The AMCOR PLC/IDR UNRESTR (ASX: AMC) share price is outperforming the market after it upgraded its profit guidance.

Shares in the global packaging giant jumped 0.7% to $13.82 when the S&P/ASX 200 Index (Index:^AXJO) slumped 1.2% at the time of writing.

You will be hard pressed to find another stock that is lifting its full-year forecast and growing earnings in this coronavirus-stricken market.

Profit growth in challenging market

But Amcor is doing just that as management unveiled its quarterly results. Underlying earnings per share (EPS) jumped 13.7% in constant currency terms to 44.7 US cents in the nine months ended March 31.

Underlying earnings before interest and tax (EBIT) lifted 6.9% to US$1.06 billion even as revenue dipped a modest 1.8% to US$9.33 billion over the period.

Earnings guidance upgrade

The good news didn’t stop there. Amcor increased its FY20 for the second consecutive quarter with management now tipping a 11% to 12% increase in EPS from its previous guidance of 7% to 10%.

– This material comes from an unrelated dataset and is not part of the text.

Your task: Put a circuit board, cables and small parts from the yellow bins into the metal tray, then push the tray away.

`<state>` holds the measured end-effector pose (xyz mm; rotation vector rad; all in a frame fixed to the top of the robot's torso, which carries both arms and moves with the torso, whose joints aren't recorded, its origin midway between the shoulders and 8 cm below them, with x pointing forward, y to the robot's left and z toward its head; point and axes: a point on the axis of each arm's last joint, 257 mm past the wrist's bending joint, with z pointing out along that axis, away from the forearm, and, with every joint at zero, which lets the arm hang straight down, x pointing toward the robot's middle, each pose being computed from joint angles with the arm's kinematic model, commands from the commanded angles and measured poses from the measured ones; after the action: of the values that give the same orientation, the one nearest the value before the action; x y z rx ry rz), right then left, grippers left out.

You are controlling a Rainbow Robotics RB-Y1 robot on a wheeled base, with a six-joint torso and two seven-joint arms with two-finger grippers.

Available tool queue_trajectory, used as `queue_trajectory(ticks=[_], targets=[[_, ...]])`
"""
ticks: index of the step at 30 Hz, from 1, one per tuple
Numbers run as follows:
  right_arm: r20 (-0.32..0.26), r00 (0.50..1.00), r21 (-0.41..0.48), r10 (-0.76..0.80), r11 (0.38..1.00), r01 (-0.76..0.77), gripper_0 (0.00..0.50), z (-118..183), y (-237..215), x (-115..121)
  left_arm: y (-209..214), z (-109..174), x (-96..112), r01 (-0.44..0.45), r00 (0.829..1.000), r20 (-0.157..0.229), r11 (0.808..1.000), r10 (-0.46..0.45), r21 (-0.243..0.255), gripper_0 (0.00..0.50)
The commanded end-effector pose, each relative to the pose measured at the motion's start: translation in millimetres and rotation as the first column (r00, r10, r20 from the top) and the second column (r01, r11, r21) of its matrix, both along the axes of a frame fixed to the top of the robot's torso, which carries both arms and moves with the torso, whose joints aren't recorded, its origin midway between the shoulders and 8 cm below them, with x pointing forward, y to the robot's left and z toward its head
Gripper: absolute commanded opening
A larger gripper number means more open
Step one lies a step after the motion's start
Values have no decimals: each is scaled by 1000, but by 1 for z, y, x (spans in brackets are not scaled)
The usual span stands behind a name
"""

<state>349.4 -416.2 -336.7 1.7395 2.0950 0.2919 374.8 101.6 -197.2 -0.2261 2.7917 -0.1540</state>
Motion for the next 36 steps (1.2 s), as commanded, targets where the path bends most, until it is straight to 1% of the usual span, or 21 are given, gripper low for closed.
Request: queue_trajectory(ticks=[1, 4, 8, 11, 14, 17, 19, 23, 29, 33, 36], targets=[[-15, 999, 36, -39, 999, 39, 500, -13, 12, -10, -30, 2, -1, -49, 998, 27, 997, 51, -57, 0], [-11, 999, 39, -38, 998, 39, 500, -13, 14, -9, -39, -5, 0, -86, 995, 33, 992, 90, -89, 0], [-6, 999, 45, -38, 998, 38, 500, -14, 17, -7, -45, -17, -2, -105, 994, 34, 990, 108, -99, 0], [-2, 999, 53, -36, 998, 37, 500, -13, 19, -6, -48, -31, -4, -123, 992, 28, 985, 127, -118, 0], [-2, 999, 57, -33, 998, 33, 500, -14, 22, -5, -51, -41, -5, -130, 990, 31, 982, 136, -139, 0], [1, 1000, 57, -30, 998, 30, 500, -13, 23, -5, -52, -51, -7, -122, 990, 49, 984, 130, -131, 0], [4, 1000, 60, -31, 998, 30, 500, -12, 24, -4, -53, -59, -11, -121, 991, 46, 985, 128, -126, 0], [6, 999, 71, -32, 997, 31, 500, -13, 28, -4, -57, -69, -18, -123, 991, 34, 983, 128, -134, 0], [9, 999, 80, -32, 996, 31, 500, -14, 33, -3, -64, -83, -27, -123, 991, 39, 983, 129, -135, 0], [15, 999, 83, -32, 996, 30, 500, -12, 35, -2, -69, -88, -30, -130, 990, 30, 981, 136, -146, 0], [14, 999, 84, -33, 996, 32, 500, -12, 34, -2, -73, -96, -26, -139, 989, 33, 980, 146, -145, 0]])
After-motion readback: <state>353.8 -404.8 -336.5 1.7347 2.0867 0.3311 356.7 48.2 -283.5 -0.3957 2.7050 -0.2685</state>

While Amcor isn’t immune from the global recession due to the COVID-19 lockdown, its business is deemed by governments as an essential service.

This means its 250 plants around the world have largely continued to operate as Amcor services clients in defensive sectors like healthcare, food and beverages.

Further, the group isn’t reporting an increase in operating costs due to disruptions caused by the pandemic.

Impact of COVID-19

Interestingly, management commented that the impact of COVID-19 on its business is unclear. While some parts of its business have slowed, others have benefitted from the crisis.

For instance, Amcor experienced good demand from healthcare globally and most food and beverage end markets were relatively strong in developed countries.

However, the group experienced weakness in emerging markets, including China and India.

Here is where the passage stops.